Jam-making is, contrary to common misconception, easy. In essence you boil together equal quantities of fruit and sugar until they reach setting point. Yes, you might add other flavours in the form of spices or alcohol, and depending on the pectin and sugar content of the fruit, you might have to help it along a bit, but that's it. And I don't mess about with a sugar thermometer, either. I check that the jam has reached setting point using the method my grandmother taught me: the saucer-in-the-freezer test. More on that later.

Both apples and pears have a pretty high pectin content and a low water content, and this recipe reflects that, using less sugar than you'd expect and some water. It's also a mangling of a recipe found in the PWMU Centenary Cookbook. (It sits proudly on my cookery book shelf, next to Claudia Roden's Book of Jewish Food.) It took me about an hour all told, and the results are pretty tasty. Wanna have a go?
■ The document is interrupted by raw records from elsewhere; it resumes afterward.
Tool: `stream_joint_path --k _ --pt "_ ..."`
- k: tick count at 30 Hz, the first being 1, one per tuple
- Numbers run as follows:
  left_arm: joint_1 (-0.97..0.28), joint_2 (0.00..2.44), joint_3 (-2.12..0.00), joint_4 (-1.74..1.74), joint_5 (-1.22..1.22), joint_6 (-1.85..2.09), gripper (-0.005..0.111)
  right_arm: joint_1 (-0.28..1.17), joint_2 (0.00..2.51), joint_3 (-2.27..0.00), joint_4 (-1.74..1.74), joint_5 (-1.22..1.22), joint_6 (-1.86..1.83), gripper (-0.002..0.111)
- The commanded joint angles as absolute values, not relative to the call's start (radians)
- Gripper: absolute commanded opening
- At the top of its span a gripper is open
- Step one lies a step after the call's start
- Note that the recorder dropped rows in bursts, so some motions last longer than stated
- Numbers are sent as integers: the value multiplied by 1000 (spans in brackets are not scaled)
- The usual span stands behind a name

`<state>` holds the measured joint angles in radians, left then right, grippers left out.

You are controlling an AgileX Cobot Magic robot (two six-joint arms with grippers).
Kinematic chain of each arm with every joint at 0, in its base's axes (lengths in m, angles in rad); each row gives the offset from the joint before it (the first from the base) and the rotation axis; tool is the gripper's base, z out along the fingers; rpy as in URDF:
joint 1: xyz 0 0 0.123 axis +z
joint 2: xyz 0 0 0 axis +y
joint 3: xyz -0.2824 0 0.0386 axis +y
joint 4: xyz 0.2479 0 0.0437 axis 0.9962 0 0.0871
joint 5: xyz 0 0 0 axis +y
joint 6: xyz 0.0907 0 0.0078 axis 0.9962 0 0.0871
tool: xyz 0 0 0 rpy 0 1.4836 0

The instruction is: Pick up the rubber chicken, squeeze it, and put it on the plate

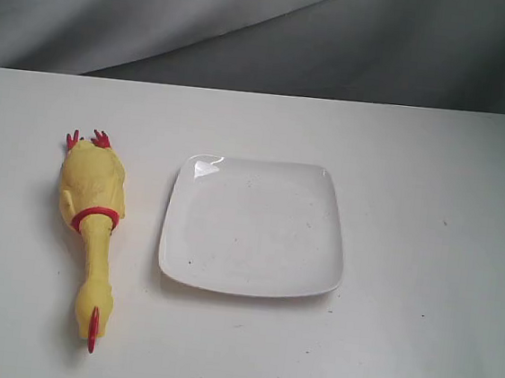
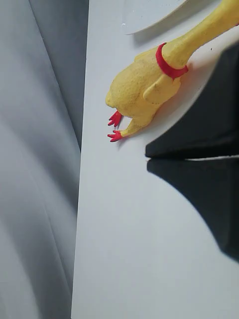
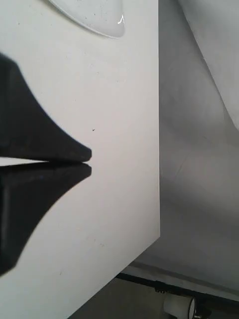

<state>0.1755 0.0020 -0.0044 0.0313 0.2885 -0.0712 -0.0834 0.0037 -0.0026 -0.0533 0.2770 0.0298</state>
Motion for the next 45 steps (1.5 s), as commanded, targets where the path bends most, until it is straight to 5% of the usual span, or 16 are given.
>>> stream_joint_path --k 1,6,14,17,22,30,33,37,45 --pt "180 0 0 32 281 -74 0 -92 0 0 -49 274 30 0" --pt "180 0 0 32 281 -74 0 -92 0 0 -62 258 26 0" --pt "180 0 0 32 281 -74 0 -92 0 0 -37 -566 30 0" --pt "180 0 0 32 281 -74 0 -92 0 0 -37 -689 40 0" --pt "180 0 0 32 281 -74 0 -92 0 0 -18 -864 595 0" --pt "180 0 0 32 281 -74 0 -92 0 0 276 -1172 613 0" --pt "180 0 0 32 281 -74 0 -92 0 0 253 -1099 627 0" --pt "180 0 0 32 281 -74 0 -92 38 -224 -160 -388 645 0" --pt "180 0 0 32 281 -74 0 -55 509 -636 -1102 -290 1338 0"
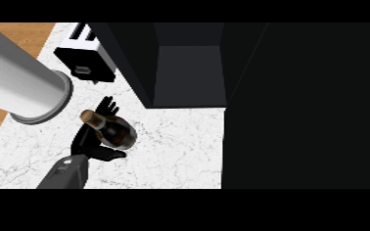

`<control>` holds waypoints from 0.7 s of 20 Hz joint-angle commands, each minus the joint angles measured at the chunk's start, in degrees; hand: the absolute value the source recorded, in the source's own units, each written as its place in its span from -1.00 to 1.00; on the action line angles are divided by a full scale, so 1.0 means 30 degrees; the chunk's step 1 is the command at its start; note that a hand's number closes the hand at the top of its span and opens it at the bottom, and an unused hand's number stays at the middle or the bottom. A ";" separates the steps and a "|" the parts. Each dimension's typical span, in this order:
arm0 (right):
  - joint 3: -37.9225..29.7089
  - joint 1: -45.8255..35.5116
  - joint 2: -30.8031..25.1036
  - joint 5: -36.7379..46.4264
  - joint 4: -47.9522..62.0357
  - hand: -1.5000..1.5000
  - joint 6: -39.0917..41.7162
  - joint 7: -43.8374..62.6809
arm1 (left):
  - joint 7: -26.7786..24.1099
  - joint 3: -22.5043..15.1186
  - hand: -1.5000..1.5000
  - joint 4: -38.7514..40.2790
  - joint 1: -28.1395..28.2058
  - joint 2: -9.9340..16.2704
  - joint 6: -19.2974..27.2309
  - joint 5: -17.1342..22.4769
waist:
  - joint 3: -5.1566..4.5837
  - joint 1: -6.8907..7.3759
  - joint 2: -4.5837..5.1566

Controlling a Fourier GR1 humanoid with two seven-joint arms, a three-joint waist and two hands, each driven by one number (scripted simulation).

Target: Pick up the wine, place it into the cabinet and close the cabinet

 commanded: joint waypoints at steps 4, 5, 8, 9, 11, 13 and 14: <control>0.0012 -0.0129 0.0152 0.0077 0.0438 -1.00 0.0140 -0.0382 | -0.1767 0.0032 -1.00 0.1101 -0.0076 0.0221 -0.2013 0.0033 | 0.0004 0.0060 -0.0016; -0.0273 -0.0087 -0.0146 -0.0787 -0.0143 -1.00 0.0019 0.0495 | -0.2001 -0.0065 1.00 0.1101 -0.0207 -0.0901 -0.0894 -0.0057 | -0.0002 -0.0003 -0.0011; -0.0545 0.0291 0.0028 -0.0803 -0.0030 -1.00 0.0000 0.0183 | -0.2292 -0.0361 1.00 0.1069 0.0378 -0.0531 -0.1801 -0.0238 | 0.0009 0.0053 -0.0034; 0.0731 -0.1137 0.0564 0.1094 0.1165 -1.00 -0.0593 -0.0010 | -0.1943 -0.0255 1.00 0.1265 -0.0553 0.0279 -0.2345 -0.0235 | -0.0010 0.0073 0.0027; -0.0160 -0.1032 -0.0121 0.0064 0.0700 -1.00 -0.0172 0.0217 | -0.2256 -0.0115 1.00 0.2100 -0.0435 0.0169 -0.2385 -0.0206 | -0.0016 -0.0063 0.0047; 0.0653 -0.0520 0.0406 0.0403 -0.1028 -1.00 -0.1020 0.1276 | -0.1974 -0.0429 1.00 0.1622 -0.0574 -0.0426 -0.1757 -0.0395 | -0.0008 -0.0029 -0.0017; -0.0204 -0.0915 -0.0070 0.0078 0.0287 -1.00 -0.0493 0.0644 | -0.2203 -0.0257 1.00 0.2098 -0.0664 -0.0430 -0.1750 -0.0320 | -0.0012 -0.0061 0.0032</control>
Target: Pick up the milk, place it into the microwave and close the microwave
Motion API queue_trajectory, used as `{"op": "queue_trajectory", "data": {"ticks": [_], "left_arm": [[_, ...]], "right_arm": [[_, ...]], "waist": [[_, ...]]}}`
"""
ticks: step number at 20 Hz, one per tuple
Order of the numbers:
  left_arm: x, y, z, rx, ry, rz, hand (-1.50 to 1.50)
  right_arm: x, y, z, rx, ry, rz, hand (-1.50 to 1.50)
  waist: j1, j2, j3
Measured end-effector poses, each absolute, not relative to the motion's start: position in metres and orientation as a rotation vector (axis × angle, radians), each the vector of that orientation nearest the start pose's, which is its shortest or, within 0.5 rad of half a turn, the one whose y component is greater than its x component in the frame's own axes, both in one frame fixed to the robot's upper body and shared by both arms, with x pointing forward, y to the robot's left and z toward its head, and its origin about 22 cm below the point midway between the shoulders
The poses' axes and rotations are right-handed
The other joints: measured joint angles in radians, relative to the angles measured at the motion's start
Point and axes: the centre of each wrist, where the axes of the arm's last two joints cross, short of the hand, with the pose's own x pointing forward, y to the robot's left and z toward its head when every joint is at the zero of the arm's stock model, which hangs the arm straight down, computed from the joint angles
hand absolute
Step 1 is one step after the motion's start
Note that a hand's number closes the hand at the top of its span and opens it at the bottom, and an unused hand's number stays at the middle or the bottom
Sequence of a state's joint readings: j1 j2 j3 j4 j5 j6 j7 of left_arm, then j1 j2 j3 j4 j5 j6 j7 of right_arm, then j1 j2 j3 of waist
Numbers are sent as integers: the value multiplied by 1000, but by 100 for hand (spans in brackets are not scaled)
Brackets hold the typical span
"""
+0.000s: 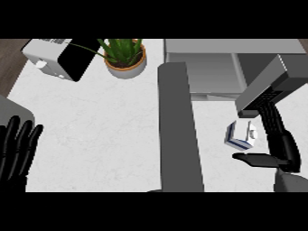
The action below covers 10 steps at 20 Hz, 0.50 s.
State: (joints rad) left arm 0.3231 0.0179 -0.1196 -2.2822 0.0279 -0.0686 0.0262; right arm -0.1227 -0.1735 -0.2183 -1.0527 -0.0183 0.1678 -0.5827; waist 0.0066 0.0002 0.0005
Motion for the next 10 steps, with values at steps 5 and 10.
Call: {"op": "queue_trajectory", "data": {"ticks": [5,10], "left_arm": [[146,227,104,-49,-1959,-46,-150],[142,227,101,-39,-1963,-51,-150]], "right_arm": [[246,-335,-102,-61,-1761,6,-150],[247,-338,-123,-42,-1757,-19,-150]], "waist": [[1,1,0],[4,1,0]]}}
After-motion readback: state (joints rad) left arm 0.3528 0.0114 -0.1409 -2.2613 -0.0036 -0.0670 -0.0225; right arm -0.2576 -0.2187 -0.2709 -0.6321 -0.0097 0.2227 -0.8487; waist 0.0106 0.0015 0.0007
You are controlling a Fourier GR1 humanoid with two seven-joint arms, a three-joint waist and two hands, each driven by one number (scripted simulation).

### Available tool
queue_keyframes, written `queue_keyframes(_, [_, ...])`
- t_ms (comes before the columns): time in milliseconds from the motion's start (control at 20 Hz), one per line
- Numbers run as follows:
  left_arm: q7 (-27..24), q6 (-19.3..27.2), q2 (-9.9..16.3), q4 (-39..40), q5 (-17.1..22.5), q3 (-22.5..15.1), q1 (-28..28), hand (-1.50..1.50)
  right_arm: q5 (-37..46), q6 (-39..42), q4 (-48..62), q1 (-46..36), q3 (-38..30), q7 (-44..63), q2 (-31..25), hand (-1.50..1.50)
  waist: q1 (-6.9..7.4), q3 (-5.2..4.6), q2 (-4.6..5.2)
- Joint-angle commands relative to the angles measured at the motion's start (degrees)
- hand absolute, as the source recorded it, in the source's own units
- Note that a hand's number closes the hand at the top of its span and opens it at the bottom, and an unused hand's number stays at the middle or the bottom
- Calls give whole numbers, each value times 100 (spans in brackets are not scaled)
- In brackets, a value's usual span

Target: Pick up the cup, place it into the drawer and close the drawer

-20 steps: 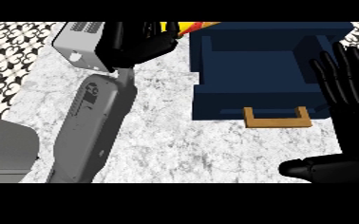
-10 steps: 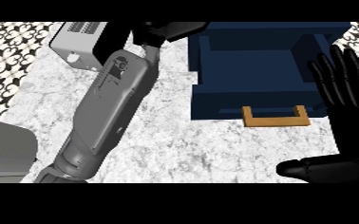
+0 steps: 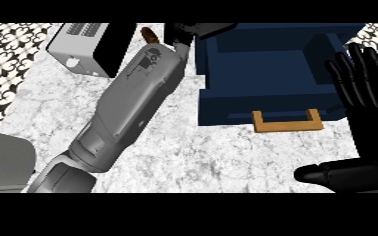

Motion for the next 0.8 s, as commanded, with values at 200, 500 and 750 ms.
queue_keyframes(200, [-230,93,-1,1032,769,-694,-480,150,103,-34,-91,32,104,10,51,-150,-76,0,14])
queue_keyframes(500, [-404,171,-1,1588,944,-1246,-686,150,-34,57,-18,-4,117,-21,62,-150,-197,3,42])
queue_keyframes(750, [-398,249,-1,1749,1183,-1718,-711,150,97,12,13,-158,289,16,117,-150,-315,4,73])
Ingrediments - makes two average-sized jars of jam, sort of 340g sized.

  • 500g (1lb) apples and pears—in whatever ratio you have or prefer—peeled, cored, and chopped into small chunks (say ½cm or ¼inch cubes)
  • 2 lemons, zested and juiced
  • 200ml (6floz) water
  • 250g (8oz) preserving sugar


Method

Place two saucers in your freezer.

Put the apples and pears, together with the lemon zest and juice and the water, in a preserving pan1 or the largest pan that you own. Bring to a gentle boil over a medium flame and allow the pears to soften slightly. I gave it between five and ten minutes.
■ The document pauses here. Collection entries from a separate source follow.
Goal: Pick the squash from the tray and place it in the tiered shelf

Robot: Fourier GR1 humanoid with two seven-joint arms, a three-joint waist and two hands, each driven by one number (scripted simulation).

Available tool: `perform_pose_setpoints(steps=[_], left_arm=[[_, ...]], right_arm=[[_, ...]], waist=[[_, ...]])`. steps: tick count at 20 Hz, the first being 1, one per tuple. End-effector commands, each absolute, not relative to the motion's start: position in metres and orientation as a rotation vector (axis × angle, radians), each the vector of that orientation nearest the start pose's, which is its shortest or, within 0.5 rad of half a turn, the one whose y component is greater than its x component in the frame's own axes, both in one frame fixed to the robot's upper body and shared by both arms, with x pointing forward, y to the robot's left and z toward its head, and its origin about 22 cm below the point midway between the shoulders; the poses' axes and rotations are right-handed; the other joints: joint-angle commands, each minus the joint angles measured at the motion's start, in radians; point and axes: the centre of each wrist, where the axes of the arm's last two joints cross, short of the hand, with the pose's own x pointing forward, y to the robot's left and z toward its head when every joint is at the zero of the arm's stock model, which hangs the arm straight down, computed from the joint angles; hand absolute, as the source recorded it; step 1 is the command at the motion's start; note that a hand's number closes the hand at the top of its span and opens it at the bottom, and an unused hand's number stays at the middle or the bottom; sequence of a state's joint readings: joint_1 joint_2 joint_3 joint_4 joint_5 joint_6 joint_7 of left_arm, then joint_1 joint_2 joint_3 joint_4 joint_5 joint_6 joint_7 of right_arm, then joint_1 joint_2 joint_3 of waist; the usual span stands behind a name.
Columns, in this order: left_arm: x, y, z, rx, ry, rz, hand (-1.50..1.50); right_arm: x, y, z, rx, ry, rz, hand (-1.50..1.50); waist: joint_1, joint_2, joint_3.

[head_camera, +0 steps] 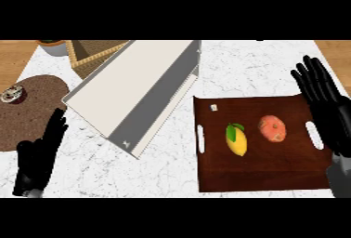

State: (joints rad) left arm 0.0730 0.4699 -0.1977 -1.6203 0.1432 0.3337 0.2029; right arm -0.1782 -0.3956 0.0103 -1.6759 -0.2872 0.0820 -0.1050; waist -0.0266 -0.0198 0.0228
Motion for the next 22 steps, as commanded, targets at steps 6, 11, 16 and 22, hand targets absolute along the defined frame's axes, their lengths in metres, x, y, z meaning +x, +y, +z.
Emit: perform_pose_setpoints(steps=[6,11,16,22], left_arm=[[0.256,0.270,0.071,0.289,-1.667,-0.004,0.00],[0.258,0.252,0.062,0.204,-1.631,0.025,0.00],[0.251,0.257,0.063,0.219,-1.609,0.012,0.00],[0.253,0.262,0.060,0.228,-1.609,0.037,0.00]], right_arm=[[0.312,-0.286,0.090,0.504,-1.732,0.616,1.50],[0.343,-0.345,0.066,0.495,-1.704,0.273,-1.50],[0.346,-0.403,0.106,0.616,-1.714,0.561,-1.50],[0.339,-0.394,0.175,0.452,-1.533,1.106,-1.50]], waist=[[0.083,0.036,-0.021],[0.065,0.036,-0.020],[0.064,0.030,-0.019],[0.039,0.023,-0.021]])
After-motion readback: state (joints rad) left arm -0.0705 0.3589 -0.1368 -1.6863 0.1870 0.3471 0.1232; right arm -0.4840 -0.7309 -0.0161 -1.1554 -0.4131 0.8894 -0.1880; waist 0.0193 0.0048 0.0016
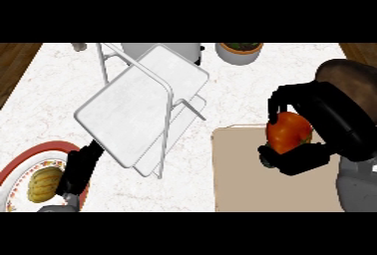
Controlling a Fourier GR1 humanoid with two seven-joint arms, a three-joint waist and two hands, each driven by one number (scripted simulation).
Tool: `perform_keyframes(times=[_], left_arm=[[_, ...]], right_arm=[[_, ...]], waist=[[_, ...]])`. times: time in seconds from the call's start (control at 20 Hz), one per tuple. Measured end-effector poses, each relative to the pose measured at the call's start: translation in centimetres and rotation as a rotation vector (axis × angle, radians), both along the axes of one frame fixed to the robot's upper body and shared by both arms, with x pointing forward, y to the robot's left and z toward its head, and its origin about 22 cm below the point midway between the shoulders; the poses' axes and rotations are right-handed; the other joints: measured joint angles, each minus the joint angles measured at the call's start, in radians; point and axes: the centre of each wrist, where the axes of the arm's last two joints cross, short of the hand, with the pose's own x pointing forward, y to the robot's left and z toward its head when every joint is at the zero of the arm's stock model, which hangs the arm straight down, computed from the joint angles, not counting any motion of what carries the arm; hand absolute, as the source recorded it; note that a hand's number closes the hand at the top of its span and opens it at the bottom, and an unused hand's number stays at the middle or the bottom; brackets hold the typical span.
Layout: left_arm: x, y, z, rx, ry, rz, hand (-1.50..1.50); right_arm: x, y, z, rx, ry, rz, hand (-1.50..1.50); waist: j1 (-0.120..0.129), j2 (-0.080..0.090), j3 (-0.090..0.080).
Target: Pick the tomato from the tray and place it in the tiered shelf
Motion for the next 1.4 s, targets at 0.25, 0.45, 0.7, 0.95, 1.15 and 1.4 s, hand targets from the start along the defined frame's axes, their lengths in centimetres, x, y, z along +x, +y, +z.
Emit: perform_keyframes(times=[0.25,0.45,0.7,0.95,1.15,1.4], left_arm=[[0.3,0.3,0.3,-0.006,-0.002,-0.003,0.00],[0.5,0.0,0.9,-0.003,-0.003,-0.004,0.00],[0.5,0.0,0.8,-0.004,-0.001,-0.010,0.00],[0.5,-0.5,0.8,-0.001,0.000,-0.010,0.00],[0.7,-0.2,0.7,-0.002,-0.012,-0.019,0.00],[1.1,-0.6,0.9,-0.003,-0.012,-0.024,0.00]], right_arm=[[2.0,1.5,5.0,0.111,-0.028,-0.005,1.50],[3.7,4.4,7.8,0.127,-0.044,-0.023,1.50],[6.7,9.1,9.1,0.141,-0.054,-0.058,1.50],[9.6,12.6,9.7,0.128,-0.053,-0.057,1.50],[11.5,15.2,9.1,0.087,-0.055,-0.023,1.50],[13.2,18.3,8.1,0.039,-0.028,0.011,1.50]], waist=[[0.002,0.001,0.000],[0.005,0.001,0.000],[0.011,0.004,0.000],[0.016,0.006,0.000],[0.018,0.008,0.000],[0.028,0.010,0.000]])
Add the sugar and allow it to dissolve before bringing the mixture to a rolling boil. You now need to boil the fruit and sugar until setting point is reached. And don't forget to keep stirring. Burnt jam cannot be salvaged and makes a horrible mess. I can't give you an exact time for setting point, it took my jam about 14 minutes. Yours might need 12 or as many as 20 minutes. Begin to check after ten minutes.

This is where your saucers in the freezer come in. To check for setting point, remove your pan from the heat, place a small dollop of hopefully-jam on the cold saucer, give it a moment and then gingerly push at it with your finger. (Be careful: hot sugar!) If the mixture wrinkles, it's ready. If it doesn't wrinkle, put the pan back on the heat, the saucer back in the freezer, and check again in another two minutes.

When your jam has reached setting point, remove it from the heat and give it a few minutes to settle. Then decant it into sterilised jars.2

This is delicious on toast, but I've some bizarre desire to swirl it through pear ice cream, too. I'll report back.




1 Preserving pans are large, usually stainless steel pans with a thick base to aid heat distribution and prevent the sugar from burning, and sloped sides to help with evaporation. Often, they have a bucket handle in addition to their two side handles. If you don't have one, it isn't the end of the world, choose a large pan with a thick base that can comfortably hold all the fruit and sugar.

2 Sterilise jars by washing in hot, soapy water and placing in a slow oven for 20 minutes.